◆ **Task to complete**
Give back the data in full. Leave nothing out.

◆ **Recorded information**
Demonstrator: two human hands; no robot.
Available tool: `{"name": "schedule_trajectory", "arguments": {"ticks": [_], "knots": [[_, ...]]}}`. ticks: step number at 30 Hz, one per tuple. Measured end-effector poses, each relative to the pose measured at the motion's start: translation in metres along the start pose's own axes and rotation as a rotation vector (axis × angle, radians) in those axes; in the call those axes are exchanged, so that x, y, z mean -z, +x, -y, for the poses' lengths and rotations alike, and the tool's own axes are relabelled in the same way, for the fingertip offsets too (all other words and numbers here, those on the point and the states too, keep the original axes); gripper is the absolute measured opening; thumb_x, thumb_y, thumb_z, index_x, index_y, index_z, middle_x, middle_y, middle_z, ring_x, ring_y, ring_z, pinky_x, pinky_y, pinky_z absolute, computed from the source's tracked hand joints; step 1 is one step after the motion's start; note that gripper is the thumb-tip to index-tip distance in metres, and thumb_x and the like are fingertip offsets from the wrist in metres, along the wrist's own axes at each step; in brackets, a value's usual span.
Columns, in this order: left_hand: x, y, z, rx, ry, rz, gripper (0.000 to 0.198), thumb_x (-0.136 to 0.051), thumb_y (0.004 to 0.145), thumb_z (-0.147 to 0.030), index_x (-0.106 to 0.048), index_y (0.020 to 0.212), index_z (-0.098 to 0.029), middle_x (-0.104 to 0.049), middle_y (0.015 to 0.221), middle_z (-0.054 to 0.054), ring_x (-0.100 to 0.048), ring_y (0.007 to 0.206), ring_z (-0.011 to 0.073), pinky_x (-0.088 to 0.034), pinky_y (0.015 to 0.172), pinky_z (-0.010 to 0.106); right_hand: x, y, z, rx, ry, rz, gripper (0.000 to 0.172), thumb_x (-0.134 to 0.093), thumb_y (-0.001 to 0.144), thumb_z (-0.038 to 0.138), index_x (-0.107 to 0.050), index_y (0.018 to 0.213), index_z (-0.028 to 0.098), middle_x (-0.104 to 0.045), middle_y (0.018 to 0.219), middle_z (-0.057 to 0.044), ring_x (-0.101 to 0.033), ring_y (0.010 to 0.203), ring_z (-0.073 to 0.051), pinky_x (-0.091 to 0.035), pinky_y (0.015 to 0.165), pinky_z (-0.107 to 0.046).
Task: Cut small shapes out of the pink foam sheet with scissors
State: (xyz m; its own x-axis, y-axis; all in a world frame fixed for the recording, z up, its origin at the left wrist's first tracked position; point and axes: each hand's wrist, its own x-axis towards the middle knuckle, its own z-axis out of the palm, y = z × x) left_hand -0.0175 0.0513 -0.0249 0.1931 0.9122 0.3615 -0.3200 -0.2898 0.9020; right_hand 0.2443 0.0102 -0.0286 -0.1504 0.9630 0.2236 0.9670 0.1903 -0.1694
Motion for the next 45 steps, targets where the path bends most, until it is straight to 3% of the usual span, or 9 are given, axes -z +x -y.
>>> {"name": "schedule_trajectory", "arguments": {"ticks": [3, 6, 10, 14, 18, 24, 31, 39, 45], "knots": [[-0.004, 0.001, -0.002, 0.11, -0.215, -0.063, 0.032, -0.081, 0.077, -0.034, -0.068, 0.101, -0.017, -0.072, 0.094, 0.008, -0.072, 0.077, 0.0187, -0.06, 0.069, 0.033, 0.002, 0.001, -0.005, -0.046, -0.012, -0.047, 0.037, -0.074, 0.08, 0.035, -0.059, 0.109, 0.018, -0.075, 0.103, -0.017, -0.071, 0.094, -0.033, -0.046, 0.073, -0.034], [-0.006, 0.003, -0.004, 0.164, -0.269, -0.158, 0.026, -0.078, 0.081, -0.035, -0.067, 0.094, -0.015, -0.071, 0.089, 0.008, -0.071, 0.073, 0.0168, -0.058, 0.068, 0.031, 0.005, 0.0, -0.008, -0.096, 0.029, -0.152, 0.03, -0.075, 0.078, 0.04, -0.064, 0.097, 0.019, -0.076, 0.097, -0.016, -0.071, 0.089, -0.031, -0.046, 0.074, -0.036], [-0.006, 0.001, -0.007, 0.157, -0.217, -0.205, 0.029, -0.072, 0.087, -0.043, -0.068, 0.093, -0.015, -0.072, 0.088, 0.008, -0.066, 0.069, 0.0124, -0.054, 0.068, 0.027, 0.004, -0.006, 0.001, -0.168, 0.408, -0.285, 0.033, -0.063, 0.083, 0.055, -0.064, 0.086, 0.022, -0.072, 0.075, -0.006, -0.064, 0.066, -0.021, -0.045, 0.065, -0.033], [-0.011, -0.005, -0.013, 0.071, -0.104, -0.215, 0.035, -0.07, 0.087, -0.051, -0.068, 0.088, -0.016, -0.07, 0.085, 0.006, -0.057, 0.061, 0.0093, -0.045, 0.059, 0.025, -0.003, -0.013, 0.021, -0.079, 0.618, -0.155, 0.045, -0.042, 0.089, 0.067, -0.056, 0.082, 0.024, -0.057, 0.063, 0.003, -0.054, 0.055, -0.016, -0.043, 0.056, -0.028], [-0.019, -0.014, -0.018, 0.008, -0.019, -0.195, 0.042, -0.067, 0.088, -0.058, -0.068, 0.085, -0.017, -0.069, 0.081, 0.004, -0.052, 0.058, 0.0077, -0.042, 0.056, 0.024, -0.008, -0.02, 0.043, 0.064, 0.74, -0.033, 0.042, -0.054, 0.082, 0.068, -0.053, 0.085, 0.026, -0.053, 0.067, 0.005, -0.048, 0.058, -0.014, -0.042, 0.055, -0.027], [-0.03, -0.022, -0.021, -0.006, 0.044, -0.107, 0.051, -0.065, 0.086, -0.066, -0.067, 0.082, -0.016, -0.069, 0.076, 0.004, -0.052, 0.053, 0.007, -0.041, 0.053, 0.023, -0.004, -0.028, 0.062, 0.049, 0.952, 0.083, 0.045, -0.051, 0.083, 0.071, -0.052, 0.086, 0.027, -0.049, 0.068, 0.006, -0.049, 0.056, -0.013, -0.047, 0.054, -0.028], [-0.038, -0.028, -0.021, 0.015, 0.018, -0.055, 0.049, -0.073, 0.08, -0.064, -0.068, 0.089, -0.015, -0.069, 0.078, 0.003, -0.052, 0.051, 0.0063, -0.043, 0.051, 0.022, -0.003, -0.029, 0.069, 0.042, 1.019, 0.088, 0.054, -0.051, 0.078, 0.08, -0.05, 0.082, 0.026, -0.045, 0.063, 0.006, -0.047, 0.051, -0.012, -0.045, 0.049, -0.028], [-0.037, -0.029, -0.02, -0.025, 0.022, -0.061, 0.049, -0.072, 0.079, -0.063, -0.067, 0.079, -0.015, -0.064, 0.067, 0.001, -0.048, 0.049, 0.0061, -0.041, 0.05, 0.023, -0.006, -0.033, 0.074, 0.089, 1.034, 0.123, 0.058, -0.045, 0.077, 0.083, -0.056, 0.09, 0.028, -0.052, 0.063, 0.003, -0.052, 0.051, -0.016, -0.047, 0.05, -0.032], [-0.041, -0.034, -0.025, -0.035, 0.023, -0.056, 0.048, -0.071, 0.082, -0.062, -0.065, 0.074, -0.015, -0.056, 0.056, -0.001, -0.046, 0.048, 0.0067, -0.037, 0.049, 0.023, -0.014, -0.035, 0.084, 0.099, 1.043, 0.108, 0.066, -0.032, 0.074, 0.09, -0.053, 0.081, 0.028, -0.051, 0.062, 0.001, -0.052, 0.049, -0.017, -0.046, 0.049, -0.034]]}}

◆ **Problem solution**
Demonstrator: two human hands; no robot.
Available tool: `{"name": "schedule_trajectory", "arguments": {"ticks": [_], "knots": [[_, ...]]}}`. ticks: step number at 30 Hz, one per tuple. Measured end-effector poses, each relative to the pose measured at the motion's start: translation in metres along the start pose's own axes and rotation as a rotation vector (axis × angle, radians) in those axes; in the call those axes are exchanged, so that x, y, z mean -z, +x, -y, for the poses' lengths and rotations alike, and the tool's own axes are relabelled in the same way, for the fingertip offsets too (all other words and numbers here, those on the point and the states too, keep the original axes); gripper is the absolute measured opening; thumb_x, thumb_y, thumb_z, index_x, index_y, index_z, middle_x, middle_y, middle_z, ring_x, ring_y, ring_z, pinky_x, pinky_y, pinky_z absolute, computed from the source's tracked hand joints; step 1 is one step after the motion's start; note that gripper is the thumb-tip to index-tip distance in metres, and thumb_x and the like are fingertip offsets from the wrist in metres, along the wrist's own axes at each step; in brackets, a value's usual span.
Columns, in this order: left_hand: x, y, z, rx, ry, rz, gripper (0.000 to 0.198), thumb_x (-0.136 to 0.051), thumb_y (0.004 to 0.145), thumb_z (-0.147 to 0.030), index_x (-0.106 to 0.048), index_y (0.020 to 0.212), index_z (-0.098 to 0.029), middle_x (-0.104 to 0.049), middle_y (0.015 to 0.221), middle_z (-0.054 to 0.054), ring_x (-0.100 to 0.048), ring_y (0.007 to 0.206), ring_z (-0.011 to 0.073), pinky_x (-0.088 to 0.034), pinky_y (0.015 to 0.172), pinky_z (-0.010 to 0.106); right_hand: x, y, z, rx, ry, rz, gripper (0.000 to 0.172), thumb_x (-0.134 to 0.093), thumb_y (-0.001 to 0.144), thumb_z (-0.038 to 0.138), index_x (-0.107 to 0.050), index_y (0.018 to 0.213), index_z (-0.028 to 0.098), middle_x (-0.104 to 0.045), middle_y (0.018 to 0.219), middle_z (-0.057 to 0.044), ring_x (-0.101 to 0.033), ring_y (0.010 to 0.203), ring_z (-0.073 to 0.051), pinky_x (-0.091 to 0.035), pinky_y (0.015 to 0.165), pinky_z (-0.107 to 0.046).
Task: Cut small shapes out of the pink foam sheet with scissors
State: (xyz m; its own x-axis, y-axis; all in a world frame fixed for the recording, z up, its origin at the left wrist's first tracked position; point and axes: each hand's wrist, its own x-axis towards the middle knuckle, its own z-axis out of the palm, y = z × x) left_hand -0.0175 0.0513 -0.0249 0.1931 0.9122 0.3615 -0.3200 -0.2898 0.9020; right_hand 0.2443 0.0102 -0.0286 -0.1504 0.9630 0.2236 0.9670 0.1903 -0.1694
Motion for the next 45 steps, targets where the path bends most, until it is straight to 3% of the usual span, or 9 are given, axes -z +x -y.
>>> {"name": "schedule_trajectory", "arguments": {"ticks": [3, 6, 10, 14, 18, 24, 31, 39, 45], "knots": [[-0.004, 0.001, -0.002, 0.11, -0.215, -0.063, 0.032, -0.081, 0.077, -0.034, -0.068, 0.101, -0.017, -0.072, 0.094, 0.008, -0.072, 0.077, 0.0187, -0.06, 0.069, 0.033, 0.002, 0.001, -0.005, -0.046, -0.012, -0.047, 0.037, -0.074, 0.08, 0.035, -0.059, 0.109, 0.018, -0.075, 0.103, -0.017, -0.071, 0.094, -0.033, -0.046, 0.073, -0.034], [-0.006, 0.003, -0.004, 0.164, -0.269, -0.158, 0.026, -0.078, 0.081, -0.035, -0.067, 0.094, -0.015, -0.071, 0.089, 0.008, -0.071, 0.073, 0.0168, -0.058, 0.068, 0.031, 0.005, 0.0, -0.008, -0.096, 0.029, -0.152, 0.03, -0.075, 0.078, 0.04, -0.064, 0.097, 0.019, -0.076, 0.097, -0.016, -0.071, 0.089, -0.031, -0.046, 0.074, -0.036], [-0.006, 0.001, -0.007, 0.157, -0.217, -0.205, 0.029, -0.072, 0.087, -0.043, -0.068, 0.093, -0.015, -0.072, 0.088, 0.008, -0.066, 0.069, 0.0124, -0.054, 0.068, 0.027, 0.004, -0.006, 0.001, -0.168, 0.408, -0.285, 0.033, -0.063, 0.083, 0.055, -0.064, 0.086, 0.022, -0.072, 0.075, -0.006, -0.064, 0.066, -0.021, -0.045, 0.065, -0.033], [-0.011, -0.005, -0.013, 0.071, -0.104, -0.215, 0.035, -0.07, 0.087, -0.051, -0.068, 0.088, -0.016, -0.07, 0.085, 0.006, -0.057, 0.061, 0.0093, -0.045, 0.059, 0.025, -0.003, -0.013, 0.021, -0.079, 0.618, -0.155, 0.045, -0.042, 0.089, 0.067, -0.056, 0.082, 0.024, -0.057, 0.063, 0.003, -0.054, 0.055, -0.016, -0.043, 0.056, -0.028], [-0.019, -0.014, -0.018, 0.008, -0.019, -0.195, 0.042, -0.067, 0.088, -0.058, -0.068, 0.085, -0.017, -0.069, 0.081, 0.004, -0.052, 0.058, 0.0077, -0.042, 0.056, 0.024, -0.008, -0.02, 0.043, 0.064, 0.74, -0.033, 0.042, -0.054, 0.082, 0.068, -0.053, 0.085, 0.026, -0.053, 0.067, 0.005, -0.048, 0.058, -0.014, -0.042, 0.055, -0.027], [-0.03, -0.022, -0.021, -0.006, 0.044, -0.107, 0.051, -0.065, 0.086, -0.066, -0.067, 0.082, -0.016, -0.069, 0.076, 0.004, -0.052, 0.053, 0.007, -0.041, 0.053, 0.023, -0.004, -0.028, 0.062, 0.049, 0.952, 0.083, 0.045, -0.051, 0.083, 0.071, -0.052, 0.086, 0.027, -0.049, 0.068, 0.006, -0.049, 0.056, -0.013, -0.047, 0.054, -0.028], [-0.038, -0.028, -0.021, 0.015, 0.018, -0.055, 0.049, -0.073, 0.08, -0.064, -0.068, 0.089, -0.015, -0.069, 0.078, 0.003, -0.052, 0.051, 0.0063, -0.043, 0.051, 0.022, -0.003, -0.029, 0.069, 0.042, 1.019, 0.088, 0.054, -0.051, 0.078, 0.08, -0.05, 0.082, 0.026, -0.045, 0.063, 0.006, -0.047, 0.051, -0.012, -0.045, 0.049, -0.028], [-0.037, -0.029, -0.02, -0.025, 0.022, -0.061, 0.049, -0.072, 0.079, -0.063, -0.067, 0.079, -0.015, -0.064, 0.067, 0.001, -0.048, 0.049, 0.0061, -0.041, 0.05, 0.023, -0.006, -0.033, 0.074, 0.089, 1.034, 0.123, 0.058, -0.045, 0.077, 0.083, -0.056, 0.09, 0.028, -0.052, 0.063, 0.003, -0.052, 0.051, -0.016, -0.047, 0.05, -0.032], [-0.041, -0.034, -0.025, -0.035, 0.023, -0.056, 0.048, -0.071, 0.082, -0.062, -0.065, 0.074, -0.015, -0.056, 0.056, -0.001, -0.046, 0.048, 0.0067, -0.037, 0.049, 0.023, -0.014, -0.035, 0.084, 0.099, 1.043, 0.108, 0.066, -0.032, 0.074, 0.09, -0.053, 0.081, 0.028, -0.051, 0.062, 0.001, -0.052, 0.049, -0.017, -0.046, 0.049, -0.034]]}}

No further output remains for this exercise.